## Exercise directions
When you copy the material, keep each line exactly as it appears.

## Given information
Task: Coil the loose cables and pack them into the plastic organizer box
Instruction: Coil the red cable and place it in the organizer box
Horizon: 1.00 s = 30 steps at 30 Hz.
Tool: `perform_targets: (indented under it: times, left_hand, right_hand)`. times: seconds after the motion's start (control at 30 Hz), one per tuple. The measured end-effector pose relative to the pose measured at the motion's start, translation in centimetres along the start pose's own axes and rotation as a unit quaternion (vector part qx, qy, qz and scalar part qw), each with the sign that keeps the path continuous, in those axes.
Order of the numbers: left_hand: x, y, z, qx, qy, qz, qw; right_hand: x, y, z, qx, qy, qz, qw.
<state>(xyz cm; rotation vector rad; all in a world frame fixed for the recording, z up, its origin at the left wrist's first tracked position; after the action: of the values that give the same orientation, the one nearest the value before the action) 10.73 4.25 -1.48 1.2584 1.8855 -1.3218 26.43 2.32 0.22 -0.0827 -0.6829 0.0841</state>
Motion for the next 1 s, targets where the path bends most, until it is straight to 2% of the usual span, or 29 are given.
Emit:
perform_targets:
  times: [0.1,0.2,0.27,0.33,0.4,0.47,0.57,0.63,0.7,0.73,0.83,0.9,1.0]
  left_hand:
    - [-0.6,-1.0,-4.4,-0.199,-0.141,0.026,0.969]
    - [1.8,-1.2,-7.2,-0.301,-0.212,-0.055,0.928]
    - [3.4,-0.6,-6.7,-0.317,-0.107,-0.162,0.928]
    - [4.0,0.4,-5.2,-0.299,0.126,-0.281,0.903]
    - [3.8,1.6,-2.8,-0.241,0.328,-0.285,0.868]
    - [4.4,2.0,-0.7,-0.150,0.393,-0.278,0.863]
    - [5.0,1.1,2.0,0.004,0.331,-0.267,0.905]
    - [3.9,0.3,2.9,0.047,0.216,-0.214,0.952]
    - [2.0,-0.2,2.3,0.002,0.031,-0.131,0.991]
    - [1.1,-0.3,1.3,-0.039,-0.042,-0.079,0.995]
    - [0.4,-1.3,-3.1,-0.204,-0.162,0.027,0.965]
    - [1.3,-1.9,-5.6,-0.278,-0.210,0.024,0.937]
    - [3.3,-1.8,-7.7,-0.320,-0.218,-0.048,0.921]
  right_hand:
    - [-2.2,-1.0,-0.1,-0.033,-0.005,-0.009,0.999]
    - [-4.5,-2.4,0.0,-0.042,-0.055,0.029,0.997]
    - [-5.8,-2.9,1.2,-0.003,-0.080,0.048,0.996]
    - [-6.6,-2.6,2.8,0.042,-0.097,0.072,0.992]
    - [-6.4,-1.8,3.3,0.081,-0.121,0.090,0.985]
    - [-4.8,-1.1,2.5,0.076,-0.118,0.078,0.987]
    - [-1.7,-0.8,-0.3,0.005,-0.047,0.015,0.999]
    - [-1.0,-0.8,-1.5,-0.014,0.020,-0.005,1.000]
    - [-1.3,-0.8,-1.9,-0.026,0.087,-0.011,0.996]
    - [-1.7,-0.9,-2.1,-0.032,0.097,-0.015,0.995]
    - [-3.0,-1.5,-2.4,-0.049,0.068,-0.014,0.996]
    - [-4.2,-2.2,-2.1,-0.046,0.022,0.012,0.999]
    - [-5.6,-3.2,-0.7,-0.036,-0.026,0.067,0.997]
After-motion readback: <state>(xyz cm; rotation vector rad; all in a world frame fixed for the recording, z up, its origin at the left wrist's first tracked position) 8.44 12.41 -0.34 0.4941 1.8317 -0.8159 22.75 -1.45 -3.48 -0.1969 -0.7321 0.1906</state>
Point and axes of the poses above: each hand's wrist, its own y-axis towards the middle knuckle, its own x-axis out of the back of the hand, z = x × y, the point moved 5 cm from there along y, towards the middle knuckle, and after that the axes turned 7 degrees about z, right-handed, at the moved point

## Task result
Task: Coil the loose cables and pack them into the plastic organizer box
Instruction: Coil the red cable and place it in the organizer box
Horizon: 1.00 s = 30 steps at 30 Hz.
Tool: `perform_targets: (indented under it: times, left_hand, right_hand)`. times: seconds after the motion's start (control at 30 Hz), one per tuple. The measured end-effector pose relative to the pose measured at the motion's start, translation in centimetres along the start pose's own axes and rotation as a unit quaternion (vector part qx, qy, qz and scalar part qw), each with the sign that keeps the path continuous, in those axes.
Order of the numbers: left_hand: x, y, z, qx, qy, qz, qw; right_hand: x, y, z, qx, qy, qz, qw.
<state>(xyz cm; rotation vector rad; all in a world frame fixed for the recording, z up, its origin at the left wrist's first tracked position; after the action: of the values that give the same orientation, the one nearest the value before the action) 10.73 4.25 -1.48 1.2584 1.8855 -1.3218 26.43 2.32 0.22 -0.0827 -0.6829 0.0841</state>
Motion for the next 1 s, targets where the path bends most, until it is straight to 2% of the usual span, or 29 are given.
Emit:
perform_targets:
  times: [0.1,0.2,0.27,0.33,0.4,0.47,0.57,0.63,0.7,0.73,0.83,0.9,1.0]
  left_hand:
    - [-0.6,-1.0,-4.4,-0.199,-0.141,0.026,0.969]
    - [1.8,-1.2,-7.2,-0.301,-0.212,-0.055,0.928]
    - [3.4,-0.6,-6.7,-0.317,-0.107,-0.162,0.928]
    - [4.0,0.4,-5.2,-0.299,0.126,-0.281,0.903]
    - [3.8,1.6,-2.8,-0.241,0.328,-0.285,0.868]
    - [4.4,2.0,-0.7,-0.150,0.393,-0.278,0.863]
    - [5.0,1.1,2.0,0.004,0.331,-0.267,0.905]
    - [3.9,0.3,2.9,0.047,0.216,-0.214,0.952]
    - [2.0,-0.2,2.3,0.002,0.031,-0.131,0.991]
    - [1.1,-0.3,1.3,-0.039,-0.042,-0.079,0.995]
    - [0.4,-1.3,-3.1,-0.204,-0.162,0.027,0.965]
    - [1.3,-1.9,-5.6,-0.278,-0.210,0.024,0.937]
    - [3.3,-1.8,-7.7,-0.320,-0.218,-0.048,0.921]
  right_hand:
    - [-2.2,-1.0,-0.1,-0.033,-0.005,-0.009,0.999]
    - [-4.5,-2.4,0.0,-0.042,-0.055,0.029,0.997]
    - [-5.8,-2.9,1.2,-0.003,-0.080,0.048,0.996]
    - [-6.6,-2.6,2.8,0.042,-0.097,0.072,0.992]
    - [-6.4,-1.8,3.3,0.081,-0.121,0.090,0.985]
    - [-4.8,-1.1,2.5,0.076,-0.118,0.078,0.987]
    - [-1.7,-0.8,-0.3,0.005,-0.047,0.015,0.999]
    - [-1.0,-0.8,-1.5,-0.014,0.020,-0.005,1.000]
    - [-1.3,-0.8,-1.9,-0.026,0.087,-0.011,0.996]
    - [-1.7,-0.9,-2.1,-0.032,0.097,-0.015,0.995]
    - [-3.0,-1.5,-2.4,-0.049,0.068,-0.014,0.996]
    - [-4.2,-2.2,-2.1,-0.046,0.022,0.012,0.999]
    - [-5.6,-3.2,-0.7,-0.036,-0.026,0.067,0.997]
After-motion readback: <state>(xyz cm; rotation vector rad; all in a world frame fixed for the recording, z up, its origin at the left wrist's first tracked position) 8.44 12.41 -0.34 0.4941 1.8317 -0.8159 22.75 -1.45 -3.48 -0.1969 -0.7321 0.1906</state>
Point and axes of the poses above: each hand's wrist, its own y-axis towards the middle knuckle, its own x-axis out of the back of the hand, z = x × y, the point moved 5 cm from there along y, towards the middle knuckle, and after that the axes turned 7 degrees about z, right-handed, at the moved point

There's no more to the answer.